Listed entries.
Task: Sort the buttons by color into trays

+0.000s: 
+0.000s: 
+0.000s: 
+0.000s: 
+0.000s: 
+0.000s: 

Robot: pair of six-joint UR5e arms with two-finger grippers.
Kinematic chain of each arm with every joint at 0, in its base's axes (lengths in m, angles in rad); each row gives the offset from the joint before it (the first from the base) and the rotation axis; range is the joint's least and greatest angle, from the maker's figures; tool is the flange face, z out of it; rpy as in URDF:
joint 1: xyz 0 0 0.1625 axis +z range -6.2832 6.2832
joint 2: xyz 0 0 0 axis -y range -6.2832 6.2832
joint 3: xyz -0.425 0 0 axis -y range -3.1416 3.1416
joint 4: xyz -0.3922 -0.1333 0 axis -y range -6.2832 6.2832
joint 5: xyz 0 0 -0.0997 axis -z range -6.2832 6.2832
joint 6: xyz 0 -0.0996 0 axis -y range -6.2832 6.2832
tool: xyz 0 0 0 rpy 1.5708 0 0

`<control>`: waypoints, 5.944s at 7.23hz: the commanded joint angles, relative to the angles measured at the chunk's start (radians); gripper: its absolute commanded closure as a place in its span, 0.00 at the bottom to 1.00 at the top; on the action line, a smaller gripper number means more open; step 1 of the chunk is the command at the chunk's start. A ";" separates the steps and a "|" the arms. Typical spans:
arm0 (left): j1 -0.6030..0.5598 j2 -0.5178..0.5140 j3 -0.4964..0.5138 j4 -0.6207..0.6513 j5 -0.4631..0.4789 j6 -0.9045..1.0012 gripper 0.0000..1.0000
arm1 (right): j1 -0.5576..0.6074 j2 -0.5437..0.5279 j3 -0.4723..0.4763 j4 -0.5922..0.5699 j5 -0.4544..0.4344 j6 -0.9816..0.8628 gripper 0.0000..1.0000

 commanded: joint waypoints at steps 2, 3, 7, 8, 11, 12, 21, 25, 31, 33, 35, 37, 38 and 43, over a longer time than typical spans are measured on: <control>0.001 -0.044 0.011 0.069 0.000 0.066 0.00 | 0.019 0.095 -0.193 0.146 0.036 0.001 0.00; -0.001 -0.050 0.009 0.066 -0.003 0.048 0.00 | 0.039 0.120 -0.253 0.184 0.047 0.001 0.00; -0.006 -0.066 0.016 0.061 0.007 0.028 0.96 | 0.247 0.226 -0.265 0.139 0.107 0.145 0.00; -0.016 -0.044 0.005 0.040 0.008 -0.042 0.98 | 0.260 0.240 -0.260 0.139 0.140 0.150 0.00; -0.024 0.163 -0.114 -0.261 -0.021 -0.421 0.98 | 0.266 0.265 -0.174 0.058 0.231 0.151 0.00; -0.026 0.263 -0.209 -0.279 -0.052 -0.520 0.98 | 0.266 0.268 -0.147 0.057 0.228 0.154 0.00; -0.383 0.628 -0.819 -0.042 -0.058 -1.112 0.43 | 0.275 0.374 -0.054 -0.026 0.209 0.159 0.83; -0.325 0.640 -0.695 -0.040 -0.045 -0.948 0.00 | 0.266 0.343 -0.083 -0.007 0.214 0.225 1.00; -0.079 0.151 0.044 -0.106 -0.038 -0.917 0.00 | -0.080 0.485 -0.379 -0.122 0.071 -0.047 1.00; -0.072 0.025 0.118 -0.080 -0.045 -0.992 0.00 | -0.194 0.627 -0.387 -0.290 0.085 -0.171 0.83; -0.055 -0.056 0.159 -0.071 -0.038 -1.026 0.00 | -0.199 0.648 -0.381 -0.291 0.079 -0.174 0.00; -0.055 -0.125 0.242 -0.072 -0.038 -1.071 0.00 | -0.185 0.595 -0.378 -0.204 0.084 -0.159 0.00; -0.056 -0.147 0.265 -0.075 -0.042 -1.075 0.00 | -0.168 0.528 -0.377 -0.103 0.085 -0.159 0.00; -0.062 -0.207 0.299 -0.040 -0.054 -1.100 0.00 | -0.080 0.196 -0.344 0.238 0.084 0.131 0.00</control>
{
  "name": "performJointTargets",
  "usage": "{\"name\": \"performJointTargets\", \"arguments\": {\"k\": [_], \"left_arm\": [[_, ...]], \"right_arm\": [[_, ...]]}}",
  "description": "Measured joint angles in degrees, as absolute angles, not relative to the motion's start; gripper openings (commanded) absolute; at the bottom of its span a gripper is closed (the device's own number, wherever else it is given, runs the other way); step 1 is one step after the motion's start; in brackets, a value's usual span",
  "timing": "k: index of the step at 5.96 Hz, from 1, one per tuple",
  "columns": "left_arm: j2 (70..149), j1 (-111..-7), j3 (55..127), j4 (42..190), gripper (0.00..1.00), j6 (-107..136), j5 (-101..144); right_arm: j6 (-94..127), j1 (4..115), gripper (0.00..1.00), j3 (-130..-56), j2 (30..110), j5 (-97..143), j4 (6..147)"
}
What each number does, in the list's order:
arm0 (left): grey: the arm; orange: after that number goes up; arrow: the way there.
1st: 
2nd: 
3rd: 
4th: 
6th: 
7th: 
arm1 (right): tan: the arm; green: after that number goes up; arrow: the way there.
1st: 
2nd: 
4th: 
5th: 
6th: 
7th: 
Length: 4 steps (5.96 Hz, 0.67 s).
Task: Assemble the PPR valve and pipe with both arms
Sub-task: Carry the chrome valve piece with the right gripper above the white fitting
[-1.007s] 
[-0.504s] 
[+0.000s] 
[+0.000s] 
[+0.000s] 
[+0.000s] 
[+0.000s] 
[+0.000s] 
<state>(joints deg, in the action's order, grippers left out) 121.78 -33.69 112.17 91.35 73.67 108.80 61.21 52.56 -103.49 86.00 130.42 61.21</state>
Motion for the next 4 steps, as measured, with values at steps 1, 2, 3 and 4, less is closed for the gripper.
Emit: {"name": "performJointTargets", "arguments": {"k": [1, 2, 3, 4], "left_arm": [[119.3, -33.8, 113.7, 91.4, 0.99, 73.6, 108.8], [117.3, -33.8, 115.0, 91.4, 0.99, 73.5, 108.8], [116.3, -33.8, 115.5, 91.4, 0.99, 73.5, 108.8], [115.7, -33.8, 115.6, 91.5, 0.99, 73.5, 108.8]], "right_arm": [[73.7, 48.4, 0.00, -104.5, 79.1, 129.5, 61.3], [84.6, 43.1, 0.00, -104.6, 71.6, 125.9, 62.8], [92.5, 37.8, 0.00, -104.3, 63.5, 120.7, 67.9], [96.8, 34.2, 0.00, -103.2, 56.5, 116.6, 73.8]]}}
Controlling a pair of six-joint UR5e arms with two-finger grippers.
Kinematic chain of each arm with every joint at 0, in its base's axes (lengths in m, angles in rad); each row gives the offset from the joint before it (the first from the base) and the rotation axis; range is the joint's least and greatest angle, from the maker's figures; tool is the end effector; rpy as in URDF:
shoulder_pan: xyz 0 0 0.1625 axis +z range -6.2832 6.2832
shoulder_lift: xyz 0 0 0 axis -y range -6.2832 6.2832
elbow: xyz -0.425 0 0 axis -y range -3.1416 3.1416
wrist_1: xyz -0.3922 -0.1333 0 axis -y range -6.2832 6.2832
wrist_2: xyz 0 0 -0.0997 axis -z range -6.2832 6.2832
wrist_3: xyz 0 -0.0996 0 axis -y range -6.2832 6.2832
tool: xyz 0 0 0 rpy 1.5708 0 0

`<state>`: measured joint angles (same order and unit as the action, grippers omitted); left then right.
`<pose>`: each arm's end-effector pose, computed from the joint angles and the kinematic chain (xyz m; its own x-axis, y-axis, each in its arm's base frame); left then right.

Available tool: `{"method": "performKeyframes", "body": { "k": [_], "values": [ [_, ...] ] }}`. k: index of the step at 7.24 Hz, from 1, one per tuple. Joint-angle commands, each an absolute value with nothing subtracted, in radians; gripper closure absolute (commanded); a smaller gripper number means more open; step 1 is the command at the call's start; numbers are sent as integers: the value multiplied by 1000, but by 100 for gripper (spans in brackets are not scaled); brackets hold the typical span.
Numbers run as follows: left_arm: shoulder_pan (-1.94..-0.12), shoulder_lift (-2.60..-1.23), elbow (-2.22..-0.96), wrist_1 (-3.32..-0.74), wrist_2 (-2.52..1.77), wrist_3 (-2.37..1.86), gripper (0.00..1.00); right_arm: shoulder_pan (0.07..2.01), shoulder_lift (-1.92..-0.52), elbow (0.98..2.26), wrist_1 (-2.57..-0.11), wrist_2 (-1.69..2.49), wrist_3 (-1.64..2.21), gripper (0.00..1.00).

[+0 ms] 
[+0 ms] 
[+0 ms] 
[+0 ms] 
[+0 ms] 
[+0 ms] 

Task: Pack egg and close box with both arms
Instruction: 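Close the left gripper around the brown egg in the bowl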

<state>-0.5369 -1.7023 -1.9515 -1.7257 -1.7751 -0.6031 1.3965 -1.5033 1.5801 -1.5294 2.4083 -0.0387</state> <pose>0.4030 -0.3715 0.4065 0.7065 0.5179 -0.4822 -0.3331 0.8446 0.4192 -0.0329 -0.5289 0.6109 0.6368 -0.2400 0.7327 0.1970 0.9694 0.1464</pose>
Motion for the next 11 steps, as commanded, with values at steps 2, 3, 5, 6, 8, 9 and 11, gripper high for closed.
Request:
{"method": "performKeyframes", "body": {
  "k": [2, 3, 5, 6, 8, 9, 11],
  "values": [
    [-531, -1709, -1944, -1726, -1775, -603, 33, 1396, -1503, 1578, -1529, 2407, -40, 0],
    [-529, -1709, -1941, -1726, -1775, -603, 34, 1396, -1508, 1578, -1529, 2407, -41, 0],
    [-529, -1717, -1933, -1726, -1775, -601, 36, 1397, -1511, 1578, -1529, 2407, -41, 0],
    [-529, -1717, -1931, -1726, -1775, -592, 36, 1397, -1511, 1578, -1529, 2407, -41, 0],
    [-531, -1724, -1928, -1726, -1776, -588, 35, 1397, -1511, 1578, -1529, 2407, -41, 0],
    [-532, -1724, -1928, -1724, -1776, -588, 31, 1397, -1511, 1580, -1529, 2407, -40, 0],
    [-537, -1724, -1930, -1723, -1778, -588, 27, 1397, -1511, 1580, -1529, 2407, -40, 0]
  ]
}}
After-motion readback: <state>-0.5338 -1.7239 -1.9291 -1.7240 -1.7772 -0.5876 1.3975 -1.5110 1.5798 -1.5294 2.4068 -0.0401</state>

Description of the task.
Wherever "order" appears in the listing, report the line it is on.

Result below.
What each number does, in the list's order:
<state>(joints deg, in the action's order, grippers left out) 121.78 -33.69 112.17 91.35 73.67 108.80 61.21 52.56 -103.49 86.00 130.42 61.21</state>
`<state>`: measured joint angles (same order and unit as the action, grippers omitted); left then right.

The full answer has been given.